01 November 2014

Year 1, Day 128

Earlier today, I saw a video posted onto Facebook that showed members of the local HS football team entering the field and then "voluntarily" participating in a group prayer.

First off, let me just say that none of those kids did that voluntarily--there may not have been an announcement or a visible adult telling them to go and pray upon entering the stadium--but these kids did not come up with this idea on their own.

Sports in the south is inundated with needless references to the Christian faith: from scripture used as inspirational quotes to taking a knee for an injured player.

These kids--these teenagers--had this idea (like most every other idea teenagers have) planted in their heads. Teenagers are impressionable and (while they will never admit it) easily persuaded by authority (by this I mean, their actions are always a response to an authority figure's action whether that be in adherence to in opposition to).

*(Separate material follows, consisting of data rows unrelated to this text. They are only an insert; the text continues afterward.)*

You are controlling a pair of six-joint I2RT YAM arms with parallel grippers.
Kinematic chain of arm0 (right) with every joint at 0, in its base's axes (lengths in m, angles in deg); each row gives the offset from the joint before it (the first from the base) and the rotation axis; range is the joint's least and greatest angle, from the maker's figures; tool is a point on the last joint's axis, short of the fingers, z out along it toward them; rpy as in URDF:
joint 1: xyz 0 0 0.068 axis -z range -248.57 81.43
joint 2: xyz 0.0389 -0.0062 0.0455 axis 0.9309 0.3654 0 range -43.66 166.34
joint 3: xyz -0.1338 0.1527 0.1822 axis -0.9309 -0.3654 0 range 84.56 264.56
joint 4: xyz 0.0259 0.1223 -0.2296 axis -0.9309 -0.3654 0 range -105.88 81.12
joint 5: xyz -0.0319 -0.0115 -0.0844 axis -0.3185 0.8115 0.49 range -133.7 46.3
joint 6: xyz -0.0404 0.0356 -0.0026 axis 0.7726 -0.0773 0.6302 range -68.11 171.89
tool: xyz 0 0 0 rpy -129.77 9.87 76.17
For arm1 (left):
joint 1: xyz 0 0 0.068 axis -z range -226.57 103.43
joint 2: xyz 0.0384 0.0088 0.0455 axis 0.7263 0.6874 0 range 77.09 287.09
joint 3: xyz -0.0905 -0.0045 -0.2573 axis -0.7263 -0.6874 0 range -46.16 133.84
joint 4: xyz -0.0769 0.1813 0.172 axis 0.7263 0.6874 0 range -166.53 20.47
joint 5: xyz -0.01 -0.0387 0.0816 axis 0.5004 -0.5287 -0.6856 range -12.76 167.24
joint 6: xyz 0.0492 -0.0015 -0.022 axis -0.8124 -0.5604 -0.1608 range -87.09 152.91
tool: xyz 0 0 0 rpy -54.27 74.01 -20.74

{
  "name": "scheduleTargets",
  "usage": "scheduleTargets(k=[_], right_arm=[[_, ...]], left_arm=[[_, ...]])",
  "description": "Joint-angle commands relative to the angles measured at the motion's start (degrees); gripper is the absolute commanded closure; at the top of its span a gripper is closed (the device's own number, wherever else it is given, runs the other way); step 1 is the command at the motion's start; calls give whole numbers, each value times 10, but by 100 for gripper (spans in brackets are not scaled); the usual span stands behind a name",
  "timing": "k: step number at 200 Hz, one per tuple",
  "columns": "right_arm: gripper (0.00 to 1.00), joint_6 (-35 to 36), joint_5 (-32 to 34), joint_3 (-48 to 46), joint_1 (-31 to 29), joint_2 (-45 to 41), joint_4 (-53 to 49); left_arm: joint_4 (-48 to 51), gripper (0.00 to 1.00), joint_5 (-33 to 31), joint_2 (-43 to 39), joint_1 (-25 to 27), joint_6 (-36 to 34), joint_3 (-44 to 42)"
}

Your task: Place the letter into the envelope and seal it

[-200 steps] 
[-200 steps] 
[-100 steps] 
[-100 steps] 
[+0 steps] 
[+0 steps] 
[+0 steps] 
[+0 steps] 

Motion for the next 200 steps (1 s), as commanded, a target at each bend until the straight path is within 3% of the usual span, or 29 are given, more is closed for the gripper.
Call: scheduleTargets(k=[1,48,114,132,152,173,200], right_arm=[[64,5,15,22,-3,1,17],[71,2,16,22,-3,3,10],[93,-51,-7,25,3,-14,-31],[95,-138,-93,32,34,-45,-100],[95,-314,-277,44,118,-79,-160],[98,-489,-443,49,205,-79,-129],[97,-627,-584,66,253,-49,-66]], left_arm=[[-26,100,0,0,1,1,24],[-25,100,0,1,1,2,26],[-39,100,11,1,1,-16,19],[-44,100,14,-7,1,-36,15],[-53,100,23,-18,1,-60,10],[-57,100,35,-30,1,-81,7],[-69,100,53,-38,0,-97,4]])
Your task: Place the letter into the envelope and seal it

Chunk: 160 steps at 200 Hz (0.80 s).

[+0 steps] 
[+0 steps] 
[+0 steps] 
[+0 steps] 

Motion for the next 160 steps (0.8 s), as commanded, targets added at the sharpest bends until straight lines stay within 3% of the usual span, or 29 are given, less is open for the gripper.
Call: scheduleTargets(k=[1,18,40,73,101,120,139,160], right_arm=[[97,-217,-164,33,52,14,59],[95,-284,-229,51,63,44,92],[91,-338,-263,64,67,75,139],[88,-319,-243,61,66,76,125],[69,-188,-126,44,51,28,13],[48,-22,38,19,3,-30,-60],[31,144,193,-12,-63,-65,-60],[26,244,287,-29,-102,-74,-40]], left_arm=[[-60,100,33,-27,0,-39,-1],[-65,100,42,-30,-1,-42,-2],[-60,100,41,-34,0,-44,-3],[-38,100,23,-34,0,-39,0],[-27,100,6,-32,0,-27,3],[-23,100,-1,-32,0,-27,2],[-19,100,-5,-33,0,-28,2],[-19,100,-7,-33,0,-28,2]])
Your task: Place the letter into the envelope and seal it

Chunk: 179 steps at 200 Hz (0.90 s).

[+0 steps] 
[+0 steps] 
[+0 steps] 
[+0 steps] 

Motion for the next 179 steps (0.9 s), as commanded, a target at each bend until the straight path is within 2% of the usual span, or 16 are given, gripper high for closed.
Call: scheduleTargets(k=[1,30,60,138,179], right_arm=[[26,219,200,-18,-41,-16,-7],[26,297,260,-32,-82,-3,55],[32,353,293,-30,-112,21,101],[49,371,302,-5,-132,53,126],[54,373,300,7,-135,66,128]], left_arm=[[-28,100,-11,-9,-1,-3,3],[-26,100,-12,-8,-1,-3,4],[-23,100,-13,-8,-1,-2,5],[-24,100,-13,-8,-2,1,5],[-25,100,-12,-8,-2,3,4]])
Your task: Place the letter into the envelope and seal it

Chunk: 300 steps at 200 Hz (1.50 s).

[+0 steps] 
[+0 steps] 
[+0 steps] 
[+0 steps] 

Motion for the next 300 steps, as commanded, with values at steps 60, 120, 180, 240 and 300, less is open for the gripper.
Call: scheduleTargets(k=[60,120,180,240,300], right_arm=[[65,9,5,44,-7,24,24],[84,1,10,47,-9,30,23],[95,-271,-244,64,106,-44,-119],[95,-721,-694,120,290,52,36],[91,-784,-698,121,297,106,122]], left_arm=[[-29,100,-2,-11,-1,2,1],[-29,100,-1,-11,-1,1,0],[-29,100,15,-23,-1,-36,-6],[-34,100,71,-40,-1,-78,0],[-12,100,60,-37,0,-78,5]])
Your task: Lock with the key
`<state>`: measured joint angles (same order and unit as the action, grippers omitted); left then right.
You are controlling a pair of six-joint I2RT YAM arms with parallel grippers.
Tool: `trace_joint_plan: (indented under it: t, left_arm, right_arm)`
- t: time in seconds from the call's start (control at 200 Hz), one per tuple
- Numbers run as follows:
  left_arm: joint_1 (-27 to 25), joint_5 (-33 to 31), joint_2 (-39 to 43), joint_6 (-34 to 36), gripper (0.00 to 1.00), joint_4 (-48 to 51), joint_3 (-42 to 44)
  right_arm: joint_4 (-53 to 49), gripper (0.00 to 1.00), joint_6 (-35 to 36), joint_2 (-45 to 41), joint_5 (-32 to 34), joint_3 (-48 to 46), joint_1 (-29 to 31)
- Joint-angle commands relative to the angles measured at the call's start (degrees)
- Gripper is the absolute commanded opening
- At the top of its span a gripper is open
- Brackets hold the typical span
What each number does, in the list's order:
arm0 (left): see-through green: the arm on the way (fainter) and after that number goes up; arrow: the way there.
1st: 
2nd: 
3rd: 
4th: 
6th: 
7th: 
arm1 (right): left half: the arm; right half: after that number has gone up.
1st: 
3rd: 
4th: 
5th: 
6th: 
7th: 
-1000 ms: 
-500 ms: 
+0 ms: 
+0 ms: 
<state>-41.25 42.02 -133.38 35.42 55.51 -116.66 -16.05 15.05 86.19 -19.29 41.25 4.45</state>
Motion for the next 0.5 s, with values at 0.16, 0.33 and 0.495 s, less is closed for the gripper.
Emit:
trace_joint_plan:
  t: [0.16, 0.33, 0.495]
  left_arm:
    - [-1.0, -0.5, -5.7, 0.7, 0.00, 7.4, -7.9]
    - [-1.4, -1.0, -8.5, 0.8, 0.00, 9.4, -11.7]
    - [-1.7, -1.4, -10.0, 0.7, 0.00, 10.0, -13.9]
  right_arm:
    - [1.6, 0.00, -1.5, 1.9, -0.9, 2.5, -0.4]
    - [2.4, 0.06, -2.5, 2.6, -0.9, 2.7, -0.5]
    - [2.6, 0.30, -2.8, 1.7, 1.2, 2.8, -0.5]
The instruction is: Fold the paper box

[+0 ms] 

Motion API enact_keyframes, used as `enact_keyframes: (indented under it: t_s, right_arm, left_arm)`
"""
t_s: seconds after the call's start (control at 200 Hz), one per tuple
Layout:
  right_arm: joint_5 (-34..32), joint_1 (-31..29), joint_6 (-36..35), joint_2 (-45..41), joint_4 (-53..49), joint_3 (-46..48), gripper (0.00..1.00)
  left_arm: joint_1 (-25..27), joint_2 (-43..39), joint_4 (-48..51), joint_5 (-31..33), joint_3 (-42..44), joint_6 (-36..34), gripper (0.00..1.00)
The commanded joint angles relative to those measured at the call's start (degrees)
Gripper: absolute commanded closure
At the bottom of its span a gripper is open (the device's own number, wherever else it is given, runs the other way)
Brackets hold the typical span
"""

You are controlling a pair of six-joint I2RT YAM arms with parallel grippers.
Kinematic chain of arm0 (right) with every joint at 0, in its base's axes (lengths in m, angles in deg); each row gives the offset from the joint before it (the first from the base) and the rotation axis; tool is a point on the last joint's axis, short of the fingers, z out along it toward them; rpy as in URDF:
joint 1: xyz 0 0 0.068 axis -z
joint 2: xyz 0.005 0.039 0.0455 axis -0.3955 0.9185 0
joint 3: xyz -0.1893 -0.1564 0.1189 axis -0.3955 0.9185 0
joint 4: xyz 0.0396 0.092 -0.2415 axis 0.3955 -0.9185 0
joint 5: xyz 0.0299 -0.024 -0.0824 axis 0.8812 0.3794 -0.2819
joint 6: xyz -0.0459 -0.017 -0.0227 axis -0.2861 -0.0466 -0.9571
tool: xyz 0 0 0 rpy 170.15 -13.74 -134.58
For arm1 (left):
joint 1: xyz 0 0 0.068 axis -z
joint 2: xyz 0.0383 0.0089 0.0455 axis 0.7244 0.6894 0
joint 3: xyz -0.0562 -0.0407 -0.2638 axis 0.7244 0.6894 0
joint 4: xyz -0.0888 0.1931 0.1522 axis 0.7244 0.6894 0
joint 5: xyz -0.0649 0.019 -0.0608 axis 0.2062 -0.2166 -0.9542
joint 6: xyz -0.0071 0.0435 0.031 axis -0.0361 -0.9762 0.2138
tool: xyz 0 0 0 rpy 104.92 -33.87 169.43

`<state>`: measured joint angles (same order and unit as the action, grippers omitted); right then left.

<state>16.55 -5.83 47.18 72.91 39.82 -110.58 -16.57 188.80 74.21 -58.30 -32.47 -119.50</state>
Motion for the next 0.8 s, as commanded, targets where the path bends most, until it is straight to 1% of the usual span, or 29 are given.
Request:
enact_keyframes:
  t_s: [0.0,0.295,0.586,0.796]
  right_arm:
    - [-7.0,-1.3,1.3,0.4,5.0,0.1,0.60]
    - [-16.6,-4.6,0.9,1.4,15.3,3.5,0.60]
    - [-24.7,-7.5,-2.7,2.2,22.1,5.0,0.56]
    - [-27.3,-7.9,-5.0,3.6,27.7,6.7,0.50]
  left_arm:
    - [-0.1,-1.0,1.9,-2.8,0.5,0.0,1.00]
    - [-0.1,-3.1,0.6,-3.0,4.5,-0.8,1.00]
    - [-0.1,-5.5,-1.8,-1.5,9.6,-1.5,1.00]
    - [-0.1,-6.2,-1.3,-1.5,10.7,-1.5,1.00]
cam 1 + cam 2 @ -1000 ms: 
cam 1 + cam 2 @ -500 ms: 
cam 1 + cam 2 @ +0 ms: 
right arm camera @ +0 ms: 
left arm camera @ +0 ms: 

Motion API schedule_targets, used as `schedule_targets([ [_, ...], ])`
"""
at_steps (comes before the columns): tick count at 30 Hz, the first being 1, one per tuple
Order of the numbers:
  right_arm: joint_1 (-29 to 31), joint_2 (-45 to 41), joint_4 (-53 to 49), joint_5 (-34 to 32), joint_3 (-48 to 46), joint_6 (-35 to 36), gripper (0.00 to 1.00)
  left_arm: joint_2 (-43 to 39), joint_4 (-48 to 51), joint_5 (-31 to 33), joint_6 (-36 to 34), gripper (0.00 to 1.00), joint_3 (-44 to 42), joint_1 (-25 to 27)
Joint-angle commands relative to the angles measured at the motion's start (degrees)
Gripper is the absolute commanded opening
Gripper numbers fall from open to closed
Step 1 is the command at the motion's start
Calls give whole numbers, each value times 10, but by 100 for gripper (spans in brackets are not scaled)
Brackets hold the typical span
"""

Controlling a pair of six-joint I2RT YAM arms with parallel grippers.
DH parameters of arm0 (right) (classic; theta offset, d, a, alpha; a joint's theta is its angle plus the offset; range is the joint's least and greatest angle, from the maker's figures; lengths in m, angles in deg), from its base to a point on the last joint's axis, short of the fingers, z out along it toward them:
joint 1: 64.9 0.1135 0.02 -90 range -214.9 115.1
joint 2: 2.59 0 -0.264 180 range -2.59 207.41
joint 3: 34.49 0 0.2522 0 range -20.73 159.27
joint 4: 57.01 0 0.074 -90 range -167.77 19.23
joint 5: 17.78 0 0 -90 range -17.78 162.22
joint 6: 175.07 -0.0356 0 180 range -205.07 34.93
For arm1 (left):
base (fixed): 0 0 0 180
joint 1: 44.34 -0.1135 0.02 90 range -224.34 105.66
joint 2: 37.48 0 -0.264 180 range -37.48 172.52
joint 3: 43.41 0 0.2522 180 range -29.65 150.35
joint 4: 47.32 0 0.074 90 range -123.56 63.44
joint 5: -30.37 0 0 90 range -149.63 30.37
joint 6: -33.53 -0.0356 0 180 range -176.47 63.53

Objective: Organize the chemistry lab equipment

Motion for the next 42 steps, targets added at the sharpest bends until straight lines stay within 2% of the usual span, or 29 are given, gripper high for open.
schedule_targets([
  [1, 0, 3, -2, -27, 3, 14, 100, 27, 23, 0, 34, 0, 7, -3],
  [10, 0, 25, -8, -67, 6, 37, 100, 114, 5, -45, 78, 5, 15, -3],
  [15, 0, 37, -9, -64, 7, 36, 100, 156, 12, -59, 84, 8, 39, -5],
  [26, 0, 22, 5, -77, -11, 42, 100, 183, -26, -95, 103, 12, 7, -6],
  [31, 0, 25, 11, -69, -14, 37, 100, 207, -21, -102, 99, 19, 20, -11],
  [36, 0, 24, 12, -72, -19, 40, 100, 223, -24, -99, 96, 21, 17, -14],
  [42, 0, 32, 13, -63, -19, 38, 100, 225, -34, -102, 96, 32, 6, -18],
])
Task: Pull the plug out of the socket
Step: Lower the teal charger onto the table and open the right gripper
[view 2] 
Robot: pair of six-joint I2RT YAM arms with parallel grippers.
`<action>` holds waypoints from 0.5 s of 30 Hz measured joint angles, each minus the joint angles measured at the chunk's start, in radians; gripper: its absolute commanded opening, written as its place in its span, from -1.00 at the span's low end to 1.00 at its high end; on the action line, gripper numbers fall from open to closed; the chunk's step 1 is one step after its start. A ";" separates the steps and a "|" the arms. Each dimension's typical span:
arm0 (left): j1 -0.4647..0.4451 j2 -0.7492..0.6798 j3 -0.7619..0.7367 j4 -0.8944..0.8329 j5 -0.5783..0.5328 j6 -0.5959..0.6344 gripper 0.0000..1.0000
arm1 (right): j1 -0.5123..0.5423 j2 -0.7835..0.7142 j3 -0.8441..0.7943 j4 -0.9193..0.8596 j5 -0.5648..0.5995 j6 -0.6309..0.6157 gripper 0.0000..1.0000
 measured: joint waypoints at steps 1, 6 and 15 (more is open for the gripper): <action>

The second thing that irked me about this post was the comment made by the poster that made it sound as though these teenagers were some sort of saints for having the courage to take part in the prayer. WRONG! It doesn't take courage to follow a large group of people--it takes courage to do what's right. It would have been far more difficult for player to not have participated because of the amount of grief they would have received for it.

And on another point, these teenagers aren't saints or heroes--they're teens and unless we have become blinded by age and having our heads stuck so far up our on asses; we were teenagers once too. And I don't know about you, when I was a teen, all I was worried about were girls, fun and how awesome it would be to be out on my own--I was on the straight and boring path of teenage existence. But these jocks, after the games, they were about sex, drugs and parties not Bible study, prayer circles and living the word.

Basically, what I'm getting at is that these kids weren't being brave, they were being hypocrites and these parents or adults that are trying to use them as some sort of message aren't spreading the word; they're willfully feigning ignorance of their own past.